Source records:
□ □ □ □ □ □ □
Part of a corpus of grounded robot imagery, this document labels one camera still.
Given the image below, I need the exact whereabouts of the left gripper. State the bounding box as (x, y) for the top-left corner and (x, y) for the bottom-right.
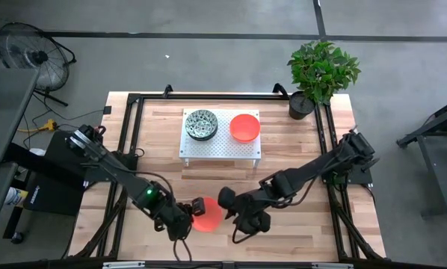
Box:
(152, 200), (194, 243)

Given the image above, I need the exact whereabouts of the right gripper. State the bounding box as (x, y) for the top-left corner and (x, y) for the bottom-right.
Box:
(223, 188), (273, 235)

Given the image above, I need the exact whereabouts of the white perforated metal shelf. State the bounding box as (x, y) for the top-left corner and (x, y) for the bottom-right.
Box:
(178, 108), (262, 169)

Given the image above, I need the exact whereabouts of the black case with white lettering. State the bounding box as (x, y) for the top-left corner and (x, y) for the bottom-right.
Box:
(23, 173), (87, 217)

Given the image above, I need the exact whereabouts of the black equipment box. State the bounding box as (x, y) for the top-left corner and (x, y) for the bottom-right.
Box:
(43, 129), (93, 180)

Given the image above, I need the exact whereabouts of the white labelled container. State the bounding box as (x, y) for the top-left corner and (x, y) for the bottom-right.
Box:
(4, 186), (29, 207)

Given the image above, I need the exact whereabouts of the green potted plant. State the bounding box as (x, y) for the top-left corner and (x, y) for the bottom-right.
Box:
(286, 40), (362, 121)

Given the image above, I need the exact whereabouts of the dark grey desk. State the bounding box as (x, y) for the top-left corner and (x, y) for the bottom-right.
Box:
(0, 67), (40, 246)

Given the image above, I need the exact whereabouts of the black floor fan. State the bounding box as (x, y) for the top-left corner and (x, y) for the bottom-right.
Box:
(0, 21), (77, 108)

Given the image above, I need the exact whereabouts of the dark metal cart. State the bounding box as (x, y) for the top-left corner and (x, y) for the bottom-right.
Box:
(395, 95), (447, 217)

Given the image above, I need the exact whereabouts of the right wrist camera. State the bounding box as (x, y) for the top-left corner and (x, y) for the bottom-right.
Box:
(217, 186), (237, 208)

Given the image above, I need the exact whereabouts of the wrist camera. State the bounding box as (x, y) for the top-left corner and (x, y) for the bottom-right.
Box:
(191, 197), (207, 217)
(217, 186), (237, 208)

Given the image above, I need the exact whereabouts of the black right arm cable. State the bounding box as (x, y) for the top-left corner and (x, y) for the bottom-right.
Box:
(232, 223), (254, 244)

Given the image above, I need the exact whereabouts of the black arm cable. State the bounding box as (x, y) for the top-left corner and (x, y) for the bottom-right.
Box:
(173, 235), (194, 262)
(232, 223), (254, 244)

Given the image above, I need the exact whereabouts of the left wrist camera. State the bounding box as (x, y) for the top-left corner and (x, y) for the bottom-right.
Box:
(191, 197), (207, 217)

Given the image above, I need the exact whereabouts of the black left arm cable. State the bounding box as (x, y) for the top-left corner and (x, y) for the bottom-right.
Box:
(173, 235), (194, 262)

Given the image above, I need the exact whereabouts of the silver metal bracket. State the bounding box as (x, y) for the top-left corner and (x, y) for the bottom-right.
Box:
(102, 261), (146, 269)
(312, 262), (354, 269)

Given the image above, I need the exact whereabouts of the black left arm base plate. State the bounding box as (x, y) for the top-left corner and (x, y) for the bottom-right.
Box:
(81, 152), (139, 184)

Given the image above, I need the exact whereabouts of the black aluminium rig frame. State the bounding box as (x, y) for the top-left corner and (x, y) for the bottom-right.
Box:
(64, 82), (389, 269)

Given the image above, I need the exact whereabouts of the yellow power cord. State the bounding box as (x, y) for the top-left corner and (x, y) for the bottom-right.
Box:
(16, 118), (57, 134)

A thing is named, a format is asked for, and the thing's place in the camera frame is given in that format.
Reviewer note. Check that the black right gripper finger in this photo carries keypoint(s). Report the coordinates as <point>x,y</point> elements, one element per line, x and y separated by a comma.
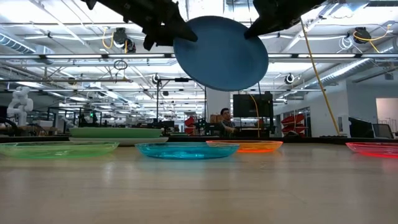
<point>264,26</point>

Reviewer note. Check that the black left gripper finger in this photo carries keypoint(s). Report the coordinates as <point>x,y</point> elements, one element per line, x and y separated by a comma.
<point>183,32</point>

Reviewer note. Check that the opaque blue plastic plate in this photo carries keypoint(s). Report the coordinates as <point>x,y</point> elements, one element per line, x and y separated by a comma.
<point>220,56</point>

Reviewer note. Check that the clear blue plastic plate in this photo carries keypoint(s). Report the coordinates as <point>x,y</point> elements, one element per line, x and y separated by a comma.
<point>186,151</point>

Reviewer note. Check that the clear orange plastic plate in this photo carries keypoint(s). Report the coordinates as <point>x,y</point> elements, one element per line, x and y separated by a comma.
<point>248,145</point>

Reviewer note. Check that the opaque green plastic plate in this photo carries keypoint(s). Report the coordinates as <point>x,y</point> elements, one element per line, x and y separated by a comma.
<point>115,133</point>

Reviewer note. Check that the clear green plastic plate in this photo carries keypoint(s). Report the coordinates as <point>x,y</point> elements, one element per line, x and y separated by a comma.
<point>56,149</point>

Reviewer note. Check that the clear red plastic plate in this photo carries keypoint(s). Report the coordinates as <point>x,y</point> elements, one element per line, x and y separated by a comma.
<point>376,149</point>

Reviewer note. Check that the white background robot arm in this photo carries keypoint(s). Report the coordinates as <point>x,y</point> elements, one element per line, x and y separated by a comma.
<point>21,99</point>

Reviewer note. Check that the small white robot arm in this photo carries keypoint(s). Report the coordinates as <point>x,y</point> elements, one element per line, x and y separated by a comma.
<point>66,122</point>

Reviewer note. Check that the white ringed ceiling reel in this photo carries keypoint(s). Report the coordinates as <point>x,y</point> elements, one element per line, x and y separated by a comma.
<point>155,78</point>
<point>289,78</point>

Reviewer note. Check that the white square pillar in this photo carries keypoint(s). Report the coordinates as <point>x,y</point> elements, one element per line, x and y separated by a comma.
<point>214,102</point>

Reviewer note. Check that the long ceiling light strip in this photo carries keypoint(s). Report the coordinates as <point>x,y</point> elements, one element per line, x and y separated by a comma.
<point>74,56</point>

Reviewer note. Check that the red storage bins rack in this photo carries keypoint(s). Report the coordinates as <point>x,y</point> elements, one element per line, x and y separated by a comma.
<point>293,119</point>
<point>190,123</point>

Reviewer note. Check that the person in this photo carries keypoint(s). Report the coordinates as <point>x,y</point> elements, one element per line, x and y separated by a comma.
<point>224,113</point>

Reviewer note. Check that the brown cardboard box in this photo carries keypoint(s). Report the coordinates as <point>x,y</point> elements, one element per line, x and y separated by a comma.
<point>214,119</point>

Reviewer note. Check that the black office chair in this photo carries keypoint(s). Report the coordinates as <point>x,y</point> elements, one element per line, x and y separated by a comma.
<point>360,128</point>

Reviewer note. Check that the white box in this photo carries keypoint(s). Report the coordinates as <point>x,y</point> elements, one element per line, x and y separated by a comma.
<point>43,123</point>

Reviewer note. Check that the grey mesh office chair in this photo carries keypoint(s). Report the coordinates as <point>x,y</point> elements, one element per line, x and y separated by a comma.
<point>382,130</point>

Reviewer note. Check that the wooden background table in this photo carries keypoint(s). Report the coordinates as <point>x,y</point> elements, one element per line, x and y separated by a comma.
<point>34,128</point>

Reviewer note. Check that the black metal frame rig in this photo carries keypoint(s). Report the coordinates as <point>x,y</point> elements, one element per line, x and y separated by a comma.
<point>182,79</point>

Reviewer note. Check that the silver ceiling air duct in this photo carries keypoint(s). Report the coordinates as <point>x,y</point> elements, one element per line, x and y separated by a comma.
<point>351,70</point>

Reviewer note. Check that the white wall cabinet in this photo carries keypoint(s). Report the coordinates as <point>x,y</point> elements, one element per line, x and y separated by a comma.
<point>343,124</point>

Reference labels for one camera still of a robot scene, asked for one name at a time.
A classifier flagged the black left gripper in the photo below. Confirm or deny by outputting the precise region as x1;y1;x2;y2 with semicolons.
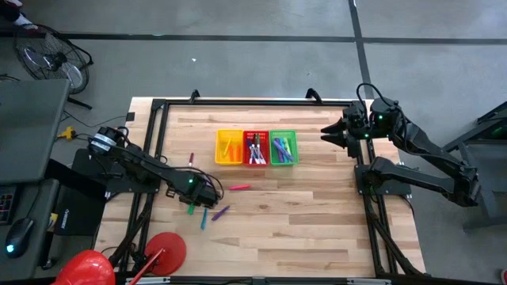
177;180;221;209

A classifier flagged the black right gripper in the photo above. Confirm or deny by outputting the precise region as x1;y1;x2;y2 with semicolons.
319;101;372;159

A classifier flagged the purple highlighter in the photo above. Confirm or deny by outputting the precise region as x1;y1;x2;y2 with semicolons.
271;137;282;164

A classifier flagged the blue Expo marker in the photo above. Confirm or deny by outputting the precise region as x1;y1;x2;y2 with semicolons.
246;137;257;164

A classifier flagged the dark purple marker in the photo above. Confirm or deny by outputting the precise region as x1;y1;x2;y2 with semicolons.
210;204;231;222

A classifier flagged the green plastic basket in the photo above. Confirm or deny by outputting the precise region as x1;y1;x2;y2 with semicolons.
269;129;299;166

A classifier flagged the yellow plastic basket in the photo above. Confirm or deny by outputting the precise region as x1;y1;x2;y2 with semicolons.
214;128;244;165

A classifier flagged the red round disc base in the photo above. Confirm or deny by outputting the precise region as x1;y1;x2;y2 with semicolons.
143;231;188;277

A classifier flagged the red plastic basket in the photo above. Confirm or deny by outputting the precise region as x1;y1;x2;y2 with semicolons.
242;129;271;166

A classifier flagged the red rod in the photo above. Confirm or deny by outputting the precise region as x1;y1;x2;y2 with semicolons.
128;247;167;285

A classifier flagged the black computer box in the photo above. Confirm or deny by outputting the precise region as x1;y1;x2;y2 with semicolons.
53;185;108;238

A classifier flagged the red dome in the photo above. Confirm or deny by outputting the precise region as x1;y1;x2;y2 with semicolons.
51;249;116;285

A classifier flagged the grey side stand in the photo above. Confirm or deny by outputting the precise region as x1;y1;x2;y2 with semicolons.
443;101;507;233

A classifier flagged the grey desk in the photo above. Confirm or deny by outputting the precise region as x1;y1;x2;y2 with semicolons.
0;78;71;278

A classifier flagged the black computer mouse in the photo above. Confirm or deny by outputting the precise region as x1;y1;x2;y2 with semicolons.
4;217;36;259

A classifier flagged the black keyboard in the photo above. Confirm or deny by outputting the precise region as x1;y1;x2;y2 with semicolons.
0;185;19;226

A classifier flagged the black floor fan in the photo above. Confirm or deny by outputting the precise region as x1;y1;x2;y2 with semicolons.
13;22;95;111

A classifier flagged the person's foot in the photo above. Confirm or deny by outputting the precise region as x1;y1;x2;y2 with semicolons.
0;0;39;32

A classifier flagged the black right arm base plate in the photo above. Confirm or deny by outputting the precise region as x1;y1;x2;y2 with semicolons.
354;161;413;197

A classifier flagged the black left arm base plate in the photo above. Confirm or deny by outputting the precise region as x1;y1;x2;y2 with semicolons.
71;148;164;195

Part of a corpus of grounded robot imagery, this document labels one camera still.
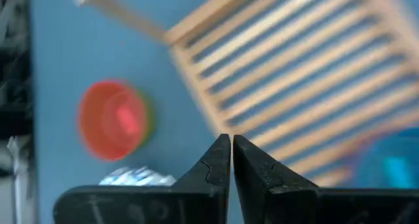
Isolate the blue and white patterned plate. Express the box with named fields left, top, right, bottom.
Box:
left=99, top=166, right=177, bottom=187

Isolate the wooden slatted shelf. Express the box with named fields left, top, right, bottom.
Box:
left=70, top=0, right=419, bottom=189

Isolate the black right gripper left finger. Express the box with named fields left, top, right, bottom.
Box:
left=54, top=134, right=232, bottom=224

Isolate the orange plastic bowl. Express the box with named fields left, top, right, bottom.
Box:
left=77, top=79, right=148, bottom=162

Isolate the blue plastic bowl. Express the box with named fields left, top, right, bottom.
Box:
left=352, top=127, right=419, bottom=189

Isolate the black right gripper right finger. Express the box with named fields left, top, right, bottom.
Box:
left=232, top=134, right=419, bottom=224

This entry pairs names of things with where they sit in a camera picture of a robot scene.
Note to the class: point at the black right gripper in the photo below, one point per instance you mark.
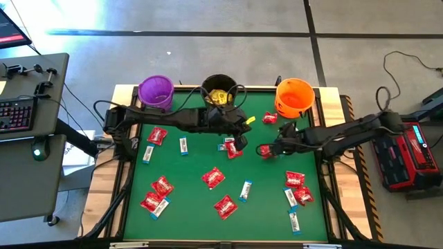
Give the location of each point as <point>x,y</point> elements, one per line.
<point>289,140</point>

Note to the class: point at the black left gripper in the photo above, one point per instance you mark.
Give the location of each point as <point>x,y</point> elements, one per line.
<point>226,121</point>

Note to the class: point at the white blue Hershey's bar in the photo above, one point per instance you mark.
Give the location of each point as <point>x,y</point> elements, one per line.
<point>295,222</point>
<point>229,139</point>
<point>245,191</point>
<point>148,154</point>
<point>183,145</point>
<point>221,147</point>
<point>160,208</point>
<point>290,198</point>

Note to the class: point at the yellow Sour Patch packet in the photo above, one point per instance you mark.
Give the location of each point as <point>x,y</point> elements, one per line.
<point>216,97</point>
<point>229,98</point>

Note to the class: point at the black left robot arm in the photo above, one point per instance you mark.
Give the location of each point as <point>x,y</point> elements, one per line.
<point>166,119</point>

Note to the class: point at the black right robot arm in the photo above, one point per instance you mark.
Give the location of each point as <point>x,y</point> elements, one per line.
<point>346,133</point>

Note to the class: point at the yellow tape tag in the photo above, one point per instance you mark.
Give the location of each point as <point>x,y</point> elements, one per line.
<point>250,120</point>

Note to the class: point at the orange jack-o-lantern bucket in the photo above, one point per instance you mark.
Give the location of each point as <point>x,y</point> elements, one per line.
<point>294,97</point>

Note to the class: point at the black jack-o-lantern bucket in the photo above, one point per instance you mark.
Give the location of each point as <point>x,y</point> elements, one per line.
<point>221,80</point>

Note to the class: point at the purple monster-face bucket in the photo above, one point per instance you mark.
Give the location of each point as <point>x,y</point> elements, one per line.
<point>155,90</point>

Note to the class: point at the green table mat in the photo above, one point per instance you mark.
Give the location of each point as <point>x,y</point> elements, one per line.
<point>194,228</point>

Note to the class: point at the silver metal bar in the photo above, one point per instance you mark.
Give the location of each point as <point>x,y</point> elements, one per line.
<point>128,245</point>
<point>322,246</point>

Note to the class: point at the yellow black hazard strip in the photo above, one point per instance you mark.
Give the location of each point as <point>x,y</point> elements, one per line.
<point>372,207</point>

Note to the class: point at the red black power station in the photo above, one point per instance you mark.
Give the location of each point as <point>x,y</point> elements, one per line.
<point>408,166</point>

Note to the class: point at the dark grey equipment case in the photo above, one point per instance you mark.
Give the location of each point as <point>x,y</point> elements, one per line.
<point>429,103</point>

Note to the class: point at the white box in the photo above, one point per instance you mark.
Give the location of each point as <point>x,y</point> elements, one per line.
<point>81,169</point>

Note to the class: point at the grey desk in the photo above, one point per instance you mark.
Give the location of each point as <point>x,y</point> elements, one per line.
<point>24,186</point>
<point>48,103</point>

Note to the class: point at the black computer mouse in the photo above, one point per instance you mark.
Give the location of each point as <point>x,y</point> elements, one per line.
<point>39,150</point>

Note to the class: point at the black desk clamp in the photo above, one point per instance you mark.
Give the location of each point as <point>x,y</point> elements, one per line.
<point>14,69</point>
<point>43,88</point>

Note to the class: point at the backlit black keyboard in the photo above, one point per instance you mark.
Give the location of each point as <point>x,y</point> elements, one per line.
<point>17,114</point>

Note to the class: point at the black computer monitor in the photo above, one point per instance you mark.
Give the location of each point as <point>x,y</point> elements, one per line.
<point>10,32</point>

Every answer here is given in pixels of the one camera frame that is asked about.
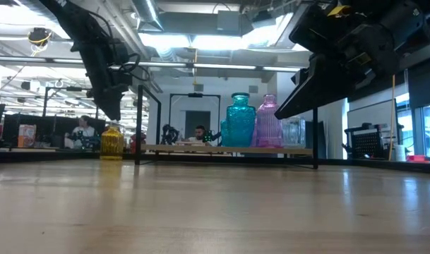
□ □ □ □ □ □ □
» WORK ITEM
Transcribe the records above exactly, beginning at the line that contains "<point>194,228</point>" and ending with the line that contains "Note to the class: point at the dark", both included, and nothing else.

» TASK RESPONSE
<point>194,228</point>

Note to the class: point at the silver metal bar in the photo above, one point per instance you mark.
Give the location of each point as <point>x,y</point> elements, one per line.
<point>128,245</point>
<point>322,246</point>

Note to the class: point at the yellow black hazard strip in the photo above, one point per instance you mark.
Give the location of each point as <point>x,y</point> elements, one per line.
<point>372,207</point>

Note to the class: point at the red black power station in the photo above, one point per instance you mark.
Give the location of each point as <point>x,y</point> elements, one per line.
<point>408,166</point>

Note to the class: point at the dark grey equipment case in the photo above, one point per instance you mark.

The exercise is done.